Se guisan de la misma forma que las tortas de carne, a las que añade sabor el caldillo de tomate verde con chiles verdes. Los colorines se emplean como carne en el mole de olla, revueltos con frijoles o con aguacate, trozos de lechuga orejona, orégano, vinagre y rodajas de cebolla y aceite de oliva. En resumen, todo lo que lleva o pueda llevar carne. 

Su sabor es igual y su apariencia después de cocerse es muy similar también.

En la llamada “nueva cocina mexicana” las flores mexicanas son un ingrediente predilecto en las guarniciones para acompañar pato o camarones. Una bella y muy simple es la que conforman las tiras delgadísimas de jícama pelada, calabaza, zanahoria y pimiento morrón verde. Todo crudo y adornado con el color rojo de los colorines sin pistilos. 

A cada lado de la ensalada instantánea se agrega un abanico de aguacate.

Flor de jamaica

La flor de jamaica es tradicional en el país para preparar agua de sabor, pero la florecita bermellón también se emplea en guisos como el de los camarones en vinagreta de jamaica.

Aquí los camarones gigantes se guisan con cáscara en caldo de pescado.
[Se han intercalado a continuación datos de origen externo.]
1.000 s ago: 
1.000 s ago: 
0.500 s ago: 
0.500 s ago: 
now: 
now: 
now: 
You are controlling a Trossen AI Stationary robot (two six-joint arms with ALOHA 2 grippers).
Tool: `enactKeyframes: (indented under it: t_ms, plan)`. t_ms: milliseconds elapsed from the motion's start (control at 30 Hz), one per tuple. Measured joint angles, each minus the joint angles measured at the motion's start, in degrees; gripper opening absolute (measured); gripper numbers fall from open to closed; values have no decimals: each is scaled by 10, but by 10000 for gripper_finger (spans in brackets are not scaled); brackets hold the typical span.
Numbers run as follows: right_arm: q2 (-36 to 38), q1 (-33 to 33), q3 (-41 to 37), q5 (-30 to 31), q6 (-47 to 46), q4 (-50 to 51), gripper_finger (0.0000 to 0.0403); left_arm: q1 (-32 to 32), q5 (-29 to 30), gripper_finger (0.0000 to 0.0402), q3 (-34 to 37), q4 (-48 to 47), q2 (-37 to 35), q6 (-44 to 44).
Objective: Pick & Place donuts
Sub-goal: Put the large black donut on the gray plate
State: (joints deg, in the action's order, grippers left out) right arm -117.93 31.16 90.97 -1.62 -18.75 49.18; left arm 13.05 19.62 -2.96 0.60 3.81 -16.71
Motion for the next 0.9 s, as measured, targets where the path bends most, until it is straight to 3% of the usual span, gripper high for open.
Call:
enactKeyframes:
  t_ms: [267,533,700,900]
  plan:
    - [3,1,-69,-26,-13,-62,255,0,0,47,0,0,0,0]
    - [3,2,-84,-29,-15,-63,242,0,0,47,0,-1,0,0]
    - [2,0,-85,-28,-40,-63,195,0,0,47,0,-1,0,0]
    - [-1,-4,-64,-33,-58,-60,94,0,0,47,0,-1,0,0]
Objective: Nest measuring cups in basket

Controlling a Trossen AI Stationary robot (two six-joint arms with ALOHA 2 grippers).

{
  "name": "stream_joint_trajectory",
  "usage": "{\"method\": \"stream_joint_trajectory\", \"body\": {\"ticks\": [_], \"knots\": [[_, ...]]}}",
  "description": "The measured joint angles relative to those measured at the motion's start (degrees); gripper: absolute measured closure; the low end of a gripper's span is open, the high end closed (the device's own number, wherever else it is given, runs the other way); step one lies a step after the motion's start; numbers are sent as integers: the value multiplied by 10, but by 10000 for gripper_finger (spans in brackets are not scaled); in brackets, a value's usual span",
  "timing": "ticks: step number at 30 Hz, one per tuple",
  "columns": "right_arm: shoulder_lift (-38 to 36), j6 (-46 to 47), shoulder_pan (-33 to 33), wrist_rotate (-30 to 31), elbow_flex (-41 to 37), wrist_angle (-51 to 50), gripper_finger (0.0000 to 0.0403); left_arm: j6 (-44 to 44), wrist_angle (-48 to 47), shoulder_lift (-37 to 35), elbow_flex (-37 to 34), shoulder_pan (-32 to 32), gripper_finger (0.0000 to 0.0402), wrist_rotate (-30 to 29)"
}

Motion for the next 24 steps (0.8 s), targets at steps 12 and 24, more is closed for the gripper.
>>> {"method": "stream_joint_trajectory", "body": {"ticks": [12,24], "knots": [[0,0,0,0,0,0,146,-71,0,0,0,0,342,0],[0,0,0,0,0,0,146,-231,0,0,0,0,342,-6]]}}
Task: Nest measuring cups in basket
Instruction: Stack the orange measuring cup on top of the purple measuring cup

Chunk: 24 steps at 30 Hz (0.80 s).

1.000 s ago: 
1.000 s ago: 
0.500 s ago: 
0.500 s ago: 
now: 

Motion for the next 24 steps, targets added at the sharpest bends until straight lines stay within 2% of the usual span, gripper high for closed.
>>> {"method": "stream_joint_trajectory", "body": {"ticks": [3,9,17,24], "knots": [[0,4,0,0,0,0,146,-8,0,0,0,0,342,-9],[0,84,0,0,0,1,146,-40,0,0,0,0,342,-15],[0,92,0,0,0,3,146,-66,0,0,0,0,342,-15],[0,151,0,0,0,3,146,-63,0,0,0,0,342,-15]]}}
Una vez cocidos, se pelan. Mientras las flores de jamaica (50 gramos por persona) se remojan dos horas en una taza de vinagre de vino para formar un concentrado que, ya listo, se cuela.

Ambos concentrados se mezclan con una taza de aceite de oliva, el vinagre restante, sal y pimienta. Se adorna con rodajas delgadas de chiles cuaresmeños, un racimo de verdolagas crudas y tres flores de jamaica previamente coloreadas al centro.

Rosas

Las rosas también se emplean en la gastronomía mexicana es una de las flores mexicanas que se comen. Por ejemplo, la compota que se elabora después de secar los pétalos sobre tiras de lino a la sombra.

Se les añade agua y miel en proporción al peso de los pétalos. Se cocinan después en una vasija a fuego lento, en la que se remueve la mezcla con una cuchara de madera hasta que espese.

Después se conserva la compota en frascos de barro o cristal. La miel de rosas se elabora colocando capas de miel y pétalos frescos sucesivamente. A continuación se caliente la vasija para que el aroma sea absorbido por la miel. Después de una semana se retiran los pétalos.

Los pétalos se pueden añadir, ya secos y triturados, a sopas diversas, carnes y pescados. A las ensaladas se les pueden añadir pétalos de rosas frescas enteros o triturados.

El té de rosas se confecciona con pétalos secos. Además del romántico y amable sabor, las rosas contienen vitaminas, sales, fósforos, hierro y calcio. Con esa flor también se fabrican helados.

Por todo esto decimos que las flores mexicanas ya son parte de la gastronomía nacional… o tal vez han estado en ella desde siempre.